Building Helio has been a massive effort, but one that we believe is critical for truly tackling private investing in the most modern and effective way possible. CircleUp’s unique depth of expertise and years of experience in the consumer product space have allowed us to crack the chicken-and-egg problems that have historically prevented quant methods from penetrating the private market. We firmly believe that this kind of quantitative approach is the future of not just consumer investing, but private investing as a whole.
The robots are here. Now what?
So what happens with all the time and human resources suddenly freed up when computers are doing much of the work that used to be done by teams of analysts? Ideally, they focus on more important things.

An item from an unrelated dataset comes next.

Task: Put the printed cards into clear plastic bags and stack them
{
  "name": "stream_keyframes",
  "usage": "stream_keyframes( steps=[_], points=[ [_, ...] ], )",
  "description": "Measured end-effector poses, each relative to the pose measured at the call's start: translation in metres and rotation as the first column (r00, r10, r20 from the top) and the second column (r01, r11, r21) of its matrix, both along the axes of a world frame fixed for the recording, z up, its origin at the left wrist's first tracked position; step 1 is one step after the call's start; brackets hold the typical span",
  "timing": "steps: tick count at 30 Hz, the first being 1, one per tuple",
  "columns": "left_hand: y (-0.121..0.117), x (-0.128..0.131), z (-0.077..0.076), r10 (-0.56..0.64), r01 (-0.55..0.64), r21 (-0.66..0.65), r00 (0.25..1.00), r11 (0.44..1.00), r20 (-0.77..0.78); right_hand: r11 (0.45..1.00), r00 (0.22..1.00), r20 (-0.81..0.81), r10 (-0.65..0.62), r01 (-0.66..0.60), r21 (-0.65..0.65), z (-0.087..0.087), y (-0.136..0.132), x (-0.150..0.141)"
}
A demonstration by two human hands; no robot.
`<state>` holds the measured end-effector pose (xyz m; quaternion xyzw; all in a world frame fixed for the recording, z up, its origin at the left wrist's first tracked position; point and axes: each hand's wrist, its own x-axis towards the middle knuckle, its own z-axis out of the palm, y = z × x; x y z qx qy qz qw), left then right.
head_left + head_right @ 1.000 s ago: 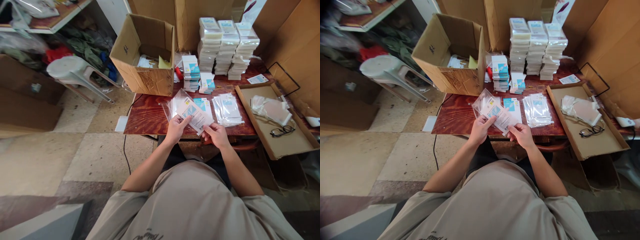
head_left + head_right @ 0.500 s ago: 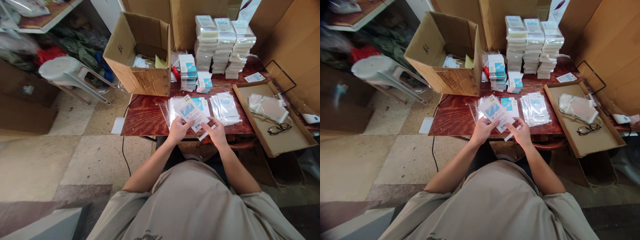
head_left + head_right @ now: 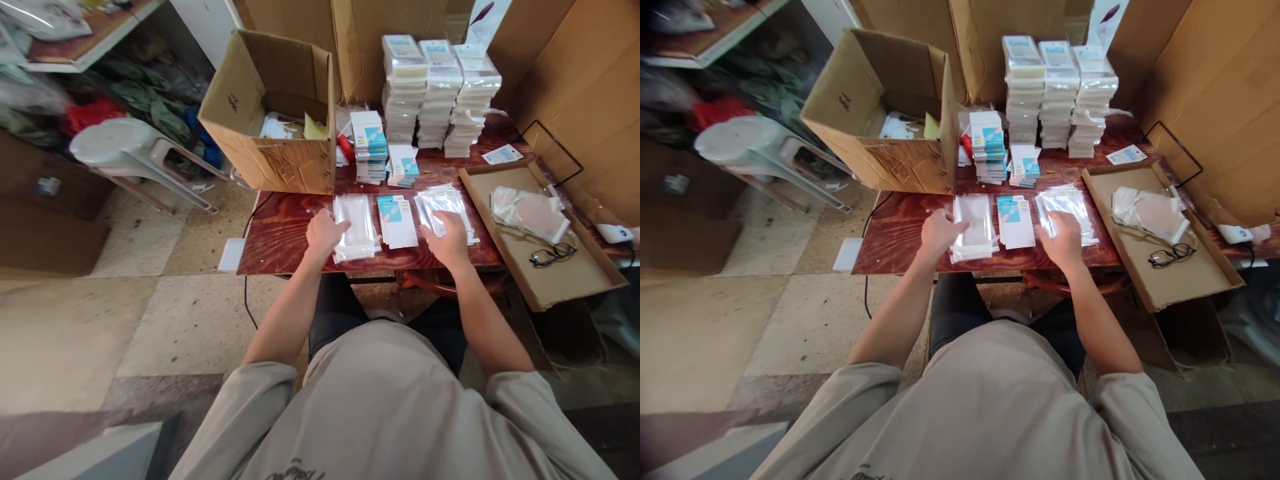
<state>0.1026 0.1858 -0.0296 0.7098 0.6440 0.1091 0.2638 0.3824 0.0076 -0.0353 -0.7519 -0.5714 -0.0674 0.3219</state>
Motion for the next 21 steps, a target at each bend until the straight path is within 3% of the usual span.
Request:
stream_keyframes(
  steps=[2,3,7,11,13,14,16,17,18,19,21],
  points=[
    [0.002,-0.004,0.002,-0.016,0.015,-0.019,1.0,1.0,-0.01,0.935,0.946,0.051,0.321,-0.308,-0.174,0.01,0.004,-0.022],
    [0.002,-0.005,0.003,-0.024,0.024,-0.019,1.0,1.0,-0.017,0.88,0.906,0.066,0.417,-0.385,-0.277,0.016,0.006,-0.031],
    [-0.002,-0.012,0.004,-0.052,0.055,0.072,0.998,0.996,-0.034,0.74,0.84,0.122,0.528,-0.385,-0.552,0.035,0.015,-0.046],
    [-0.011,-0.016,-0.005,-0.073,0.027,0.296,0.987,0.955,0.146,0.682,0.797,0.167,0.58,-0.363,-0.635,0.042,0.017,-0.041],
    [-0.015,-0.013,-0.01,-0.042,-0.077,0.29,0.922,0.954,0.384,0.726,0.829,0.173,0.532,-0.342,-0.597,0.043,0.014,-0.036],
    [-0.017,-0.01,-0.012,0.003,-0.133,0.207,0.848,0.969,0.531,0.79,0.87,0.17,0.463,-0.317,-0.525,0.043,0.01,-0.034],
    [-0.022,-0.002,-0.012,0.155,-0.188,-0.047,0.616,0.981,0.772,0.948,0.97,0.072,0.232,-0.208,-0.242,0.045,0.0,-0.033],
    [-0.024,0.002,-0.011,0.232,-0.18,-0.163,0.495,0.97,0.837,0.991,0.991,-0.066,0.114,-0.118,-0.067,0.046,-0.007,-0.034],
    [-0.026,0.007,-0.009,0.294,-0.164,-0.248,0.395,0.955,0.87,0.997,0.966,-0.256,0.042,-0.025,0.07,0.046,-0.014,-0.037],
    [-0.029,0.012,-0.007,0.34,-0.154,-0.306,0.321,0.94,0.884,0.99,0.885,-0.466,0.026,0.042,0.136,0.047,-0.021,-0.041],
    [-0.035,0.02,-0.002,0.4,-0.147,-0.375,0.228,0.915,0.888,0.994,0.602,-0.796,0.062,0.03,0.1,0.048,-0.035,-0.054]
  ],
)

Right now, the staff at the typical private investment fund spends a majority of its time sourcing potential investments—leaving very little time for deal execution, and even less for actually helping the companies succeed after an investment has been made. A private quant fund can upend that distribution. When that flips, and a vast majority of investors’ time and resources are spent on working together with companies to help them grow and achieve their goals, it should be better for everyone—entrepreneurs, end users, investors, and LPs.
Winners and Losers
Any time a major sea change comes to an industry, some boats are buoyed, and others founder. If data science successfully disrupts the private investment sphere, existing industry investors will feel the pressure. Many traditional job roles will shift.
It’s a dynamic we’ve seen play out in the public markets already, with the rise of quant funds: The firms that embrace new technology and leverage it as a tool to enhance their existing human resources and expertise will likely emerge as the winners in this new environment. Firms that ignore or laugh off the quant approach and insist on maintaining the completely human-powered status quo may very well be left behind.